Estimating Number of Factors by Adjusted Eigenvalues Thresholding

Determining the number of common factors is an important and practical topic in high-dimensional factor models. The existing literature is mainly based on the eigenvalues of the covariance matrix. Owing to the incomparability of the eigenvalues of the covariance matrix caused by the heterogeneous scales of the observed variables, it is not easy to find an accurate relationship between these eigenvalues and the number of common factors. To overcome this limitation, we appeal to the correlation matrix and demonstrate, surprisingly, that the number of eigenvalues greater than 1 of the population correlation matrix is the same as the number of common factors under certain mild conditions.
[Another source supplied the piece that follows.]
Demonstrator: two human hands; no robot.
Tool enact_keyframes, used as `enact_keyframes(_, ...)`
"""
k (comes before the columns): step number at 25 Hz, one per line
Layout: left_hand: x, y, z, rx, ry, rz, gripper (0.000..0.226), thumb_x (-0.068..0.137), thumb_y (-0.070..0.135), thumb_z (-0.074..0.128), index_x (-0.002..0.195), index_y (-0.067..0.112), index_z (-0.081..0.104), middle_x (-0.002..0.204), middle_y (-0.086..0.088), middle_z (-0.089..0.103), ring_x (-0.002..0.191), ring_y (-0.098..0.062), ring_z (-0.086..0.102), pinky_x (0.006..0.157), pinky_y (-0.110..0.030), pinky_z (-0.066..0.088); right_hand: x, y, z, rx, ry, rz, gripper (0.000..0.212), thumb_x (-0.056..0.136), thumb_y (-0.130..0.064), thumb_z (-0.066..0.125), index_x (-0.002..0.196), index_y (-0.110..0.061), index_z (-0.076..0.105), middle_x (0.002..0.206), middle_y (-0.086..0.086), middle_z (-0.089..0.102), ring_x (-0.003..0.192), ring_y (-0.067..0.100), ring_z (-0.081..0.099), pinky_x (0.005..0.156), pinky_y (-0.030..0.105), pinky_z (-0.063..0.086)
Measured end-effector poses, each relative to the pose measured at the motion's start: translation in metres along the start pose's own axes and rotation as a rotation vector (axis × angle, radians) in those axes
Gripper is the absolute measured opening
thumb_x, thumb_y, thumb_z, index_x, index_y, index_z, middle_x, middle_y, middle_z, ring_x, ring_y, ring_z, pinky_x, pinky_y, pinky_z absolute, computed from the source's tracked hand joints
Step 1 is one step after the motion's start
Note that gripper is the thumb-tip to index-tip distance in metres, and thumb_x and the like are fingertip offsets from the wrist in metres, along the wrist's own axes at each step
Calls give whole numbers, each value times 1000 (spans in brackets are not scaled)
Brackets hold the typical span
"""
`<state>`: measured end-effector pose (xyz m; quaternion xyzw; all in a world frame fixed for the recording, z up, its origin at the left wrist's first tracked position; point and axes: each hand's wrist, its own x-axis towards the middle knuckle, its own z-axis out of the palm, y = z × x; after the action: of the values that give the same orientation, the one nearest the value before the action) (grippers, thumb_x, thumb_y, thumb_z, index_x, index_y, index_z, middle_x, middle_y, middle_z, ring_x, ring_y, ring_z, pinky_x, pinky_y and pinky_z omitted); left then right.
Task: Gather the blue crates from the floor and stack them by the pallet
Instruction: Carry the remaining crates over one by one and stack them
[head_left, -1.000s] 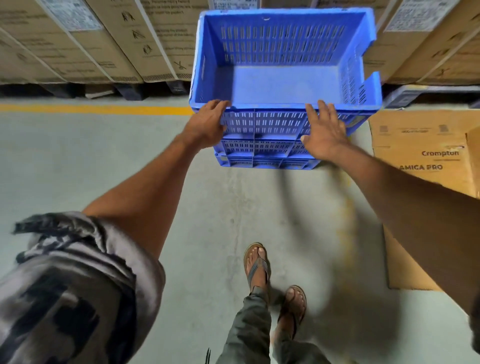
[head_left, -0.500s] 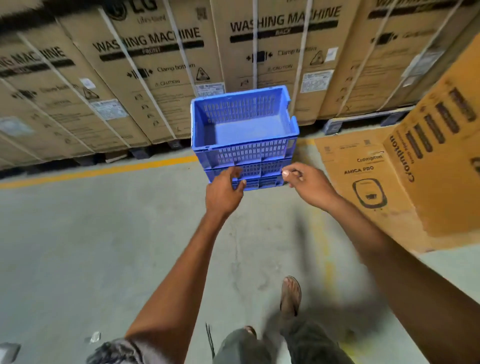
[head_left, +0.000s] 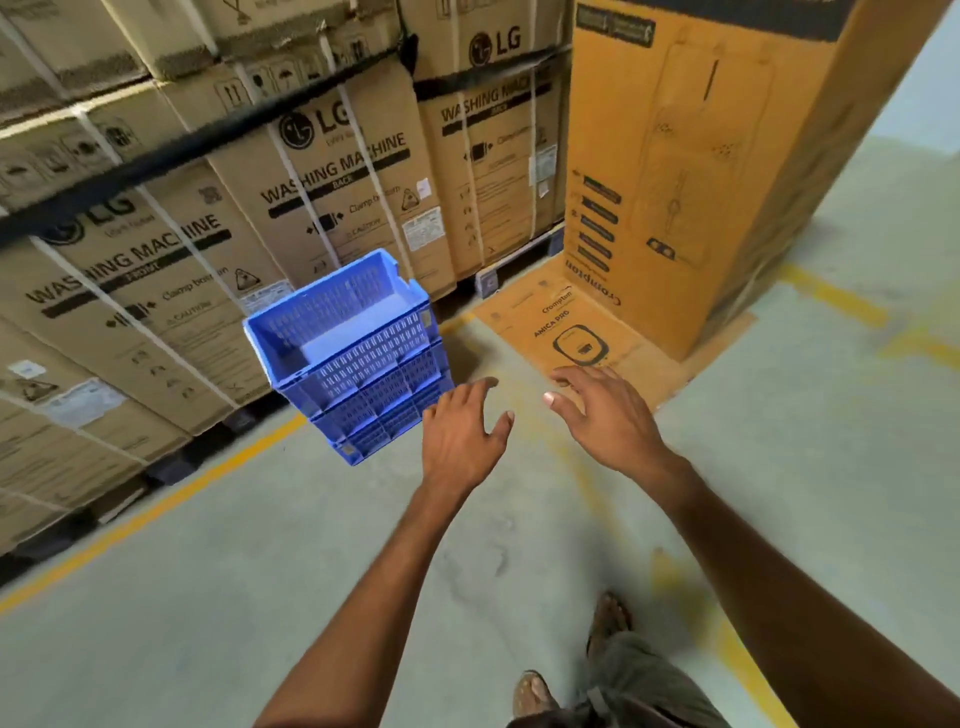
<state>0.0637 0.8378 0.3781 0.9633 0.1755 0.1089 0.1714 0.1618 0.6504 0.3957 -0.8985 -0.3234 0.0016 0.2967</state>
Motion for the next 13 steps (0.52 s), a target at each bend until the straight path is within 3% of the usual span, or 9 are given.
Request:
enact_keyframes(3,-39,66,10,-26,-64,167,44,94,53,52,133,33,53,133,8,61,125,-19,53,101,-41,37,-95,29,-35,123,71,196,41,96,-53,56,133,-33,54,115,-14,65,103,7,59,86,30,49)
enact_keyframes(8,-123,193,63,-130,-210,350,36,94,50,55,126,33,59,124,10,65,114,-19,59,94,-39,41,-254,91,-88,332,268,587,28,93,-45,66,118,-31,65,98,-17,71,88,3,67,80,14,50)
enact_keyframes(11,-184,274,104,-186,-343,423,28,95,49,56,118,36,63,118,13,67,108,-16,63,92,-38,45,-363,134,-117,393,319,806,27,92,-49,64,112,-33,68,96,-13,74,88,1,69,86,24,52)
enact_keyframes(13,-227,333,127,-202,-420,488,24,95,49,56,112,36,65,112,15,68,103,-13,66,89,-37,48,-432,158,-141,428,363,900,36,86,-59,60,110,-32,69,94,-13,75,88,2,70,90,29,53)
To use such a relationship, we study random matrix theory based on the sample correlation matrix to correct biases in estimating the top eigenvalues and to take into account of estimation errors in eigenvalue estimation. Thus, we propose a tuning-free scale-invariant adjusted correlation thresholding (ACT) method for determining the number of common factors in high-dimensional factor models, taking into account the sampling variabilities and biases of top sample eigenvalues. We also establish the optimality of the proposed ACT method in terms of minimal signal strength and the optimal threshold. Simulation studies lend further support to our proposed method and show that our estimator outperforms competing methods in most test cases. Supplementary materials for this article are available online.

高维因子模型中，公共因子个数的确定是一项兼具重要性与实用性的研究课题。现有相关研究主要基于协方差矩阵的特征值展开。由于观测变量的量纲存在异质性，导致协方差矩阵的特征值不具备可比性，因此难以建立特征值与公共因子个数之间的精准关联。为克服这一局限，本文转而采用相关矩阵进行分析，并通过严谨推导得出一项意外结论：在若干温和正则条件下，总体相关矩阵中大于1的特征值个数与公共因子个数完全一致。为利用这一关联关系，本文基于样本相关矩阵展开随机矩阵理论分析，以校正顶部特征值的估计偏差，并充分考虑特征值估计过程中的抽样误差。据此，本文提出一种无调参且尺度不变的校正相关阈值（adjusted correlation thresholding, ACT）方法，用于高维因子模型的公共因子个数确定，该方法充分考量了样本顶部特征值的抽样变异与估计偏差。同时，本文还从最小信号强度与最优阈值两个维度，证明了所提ACT方法的最优性。模拟实验进一步验证了所提方法的有效性，结果表明，在绝大多数测试场景下，本文提出的估计器性能优于现有同类竞争方法。本文的补充材料可在线获取。